Like with Under Armour, HTC was looking for a big name partner in gaming and sought to work with Valve. "It has the highest street cred among game producers," Zellweger said.
While the Vive is tethered to a PC via a 5-meter cable, it employs two tracking beacons -- one on each side of the room -- to detect its location and motion, and allows the wearer to not just move his head, but also get up and move around. The prototype has two 4-megapixel cameras that help detect objects around you so you don't accidentally bump into them while wearing the headgear. The headset also comes with wireless controllers, allow you to control your immersive experience.
HTC is also partnering with content companies like HBO, Lionsgate and Google to bring more video to the headset.
Smartphone rival Samsung also has a virtual reality system, Gear VR, which incorporates Oculus technology with its Galaxy Note 4 smartphone as the display and brains of the system. But Gear VR is a stationary experience -- you can move your head around, but you remain seated when watching the content. HTC is hoping to go further with its Vive.

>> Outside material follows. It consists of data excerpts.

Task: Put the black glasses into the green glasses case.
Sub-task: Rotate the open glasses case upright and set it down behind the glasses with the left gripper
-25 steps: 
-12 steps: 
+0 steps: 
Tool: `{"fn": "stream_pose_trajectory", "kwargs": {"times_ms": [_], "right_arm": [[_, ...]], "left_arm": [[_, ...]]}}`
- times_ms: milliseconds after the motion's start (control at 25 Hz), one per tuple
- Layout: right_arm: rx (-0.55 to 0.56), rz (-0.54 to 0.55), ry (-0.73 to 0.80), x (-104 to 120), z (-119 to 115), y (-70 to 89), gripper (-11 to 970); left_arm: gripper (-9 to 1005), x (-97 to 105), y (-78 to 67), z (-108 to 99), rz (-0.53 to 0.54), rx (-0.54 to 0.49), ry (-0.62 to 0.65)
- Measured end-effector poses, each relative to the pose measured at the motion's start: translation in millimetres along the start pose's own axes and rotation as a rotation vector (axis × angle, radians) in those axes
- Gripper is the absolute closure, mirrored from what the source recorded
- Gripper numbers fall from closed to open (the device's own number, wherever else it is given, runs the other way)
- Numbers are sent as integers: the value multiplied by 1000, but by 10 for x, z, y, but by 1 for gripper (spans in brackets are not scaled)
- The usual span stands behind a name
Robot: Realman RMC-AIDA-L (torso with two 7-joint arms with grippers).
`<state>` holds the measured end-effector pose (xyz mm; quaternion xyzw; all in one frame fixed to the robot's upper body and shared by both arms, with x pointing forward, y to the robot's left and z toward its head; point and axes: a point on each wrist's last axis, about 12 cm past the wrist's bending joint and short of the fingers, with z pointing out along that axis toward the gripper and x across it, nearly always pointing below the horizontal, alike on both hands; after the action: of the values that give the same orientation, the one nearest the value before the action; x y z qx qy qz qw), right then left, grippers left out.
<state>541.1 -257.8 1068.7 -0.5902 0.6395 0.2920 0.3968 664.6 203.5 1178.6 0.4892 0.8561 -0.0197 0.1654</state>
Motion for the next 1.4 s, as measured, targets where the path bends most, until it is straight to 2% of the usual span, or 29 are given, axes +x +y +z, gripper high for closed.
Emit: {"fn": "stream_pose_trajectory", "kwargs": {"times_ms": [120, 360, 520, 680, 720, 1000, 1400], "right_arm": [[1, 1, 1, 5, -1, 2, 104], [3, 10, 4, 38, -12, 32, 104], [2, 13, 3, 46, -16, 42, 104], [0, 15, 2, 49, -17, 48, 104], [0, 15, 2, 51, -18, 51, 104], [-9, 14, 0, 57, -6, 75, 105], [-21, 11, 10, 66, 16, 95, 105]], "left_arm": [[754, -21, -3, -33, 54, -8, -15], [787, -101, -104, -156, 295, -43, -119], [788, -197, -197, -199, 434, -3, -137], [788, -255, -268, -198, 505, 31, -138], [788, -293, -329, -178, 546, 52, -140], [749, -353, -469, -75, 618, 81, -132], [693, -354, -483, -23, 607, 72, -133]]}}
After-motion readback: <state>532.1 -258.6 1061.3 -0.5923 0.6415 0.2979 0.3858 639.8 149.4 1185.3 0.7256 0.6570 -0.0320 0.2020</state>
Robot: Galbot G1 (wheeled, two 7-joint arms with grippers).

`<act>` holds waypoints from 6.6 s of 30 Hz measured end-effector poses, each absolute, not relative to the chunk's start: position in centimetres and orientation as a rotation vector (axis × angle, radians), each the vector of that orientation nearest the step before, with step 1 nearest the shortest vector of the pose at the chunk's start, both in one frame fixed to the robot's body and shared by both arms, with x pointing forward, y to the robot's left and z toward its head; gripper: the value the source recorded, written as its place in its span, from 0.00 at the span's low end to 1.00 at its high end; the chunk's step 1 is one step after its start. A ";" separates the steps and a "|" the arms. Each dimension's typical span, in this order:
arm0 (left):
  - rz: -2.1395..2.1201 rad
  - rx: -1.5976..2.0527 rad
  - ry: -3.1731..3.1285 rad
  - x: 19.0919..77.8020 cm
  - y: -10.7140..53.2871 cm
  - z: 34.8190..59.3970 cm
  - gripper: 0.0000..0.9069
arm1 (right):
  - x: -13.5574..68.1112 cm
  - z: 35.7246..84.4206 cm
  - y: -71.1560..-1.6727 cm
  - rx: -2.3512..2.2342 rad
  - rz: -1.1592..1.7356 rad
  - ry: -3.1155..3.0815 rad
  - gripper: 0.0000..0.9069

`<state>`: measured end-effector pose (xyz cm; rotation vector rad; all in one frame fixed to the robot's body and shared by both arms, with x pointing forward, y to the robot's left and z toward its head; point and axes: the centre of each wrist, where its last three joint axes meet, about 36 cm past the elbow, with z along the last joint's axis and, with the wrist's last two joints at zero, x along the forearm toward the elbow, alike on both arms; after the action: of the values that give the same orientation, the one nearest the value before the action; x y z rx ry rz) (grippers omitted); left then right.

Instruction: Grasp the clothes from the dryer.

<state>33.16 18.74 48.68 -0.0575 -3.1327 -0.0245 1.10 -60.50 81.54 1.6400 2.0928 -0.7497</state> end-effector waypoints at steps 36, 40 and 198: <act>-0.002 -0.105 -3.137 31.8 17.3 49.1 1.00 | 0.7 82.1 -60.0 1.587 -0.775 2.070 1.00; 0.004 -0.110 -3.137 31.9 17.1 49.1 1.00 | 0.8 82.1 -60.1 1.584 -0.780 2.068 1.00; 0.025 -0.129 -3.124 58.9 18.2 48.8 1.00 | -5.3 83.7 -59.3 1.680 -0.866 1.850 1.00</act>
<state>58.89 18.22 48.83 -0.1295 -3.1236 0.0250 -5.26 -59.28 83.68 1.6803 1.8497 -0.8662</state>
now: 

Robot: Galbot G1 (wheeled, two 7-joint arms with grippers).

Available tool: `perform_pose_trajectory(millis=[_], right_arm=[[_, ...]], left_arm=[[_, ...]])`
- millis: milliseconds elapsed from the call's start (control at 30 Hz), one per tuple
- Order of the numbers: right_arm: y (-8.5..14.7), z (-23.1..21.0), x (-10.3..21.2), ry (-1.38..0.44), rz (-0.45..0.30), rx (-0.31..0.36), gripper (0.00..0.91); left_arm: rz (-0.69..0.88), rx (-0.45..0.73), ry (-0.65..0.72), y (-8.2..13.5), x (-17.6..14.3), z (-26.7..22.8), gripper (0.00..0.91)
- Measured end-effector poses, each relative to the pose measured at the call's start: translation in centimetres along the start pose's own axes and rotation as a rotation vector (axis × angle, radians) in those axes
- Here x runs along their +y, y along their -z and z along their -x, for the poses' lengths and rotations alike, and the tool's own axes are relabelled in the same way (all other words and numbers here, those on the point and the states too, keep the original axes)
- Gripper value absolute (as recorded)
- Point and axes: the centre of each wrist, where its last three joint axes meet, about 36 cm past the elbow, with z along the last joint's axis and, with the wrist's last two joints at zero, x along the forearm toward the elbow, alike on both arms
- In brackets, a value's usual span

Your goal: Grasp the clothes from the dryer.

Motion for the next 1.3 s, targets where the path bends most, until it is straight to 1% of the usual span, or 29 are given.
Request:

"We will bring you a virtual reality experience no one has seen before with a groundbreaking partner in Valve," CEO HTC CEO Peter Chou said.
The Vive dev kit will be publicly available in April. HTC said it would launch a commercial product by the end of the year.
For HTC, this represents a lot of new, different directions at once. The question is whether it can balance all of the products but still find a way to stand out with its trademark design acumen.
Given the competition, it will have to.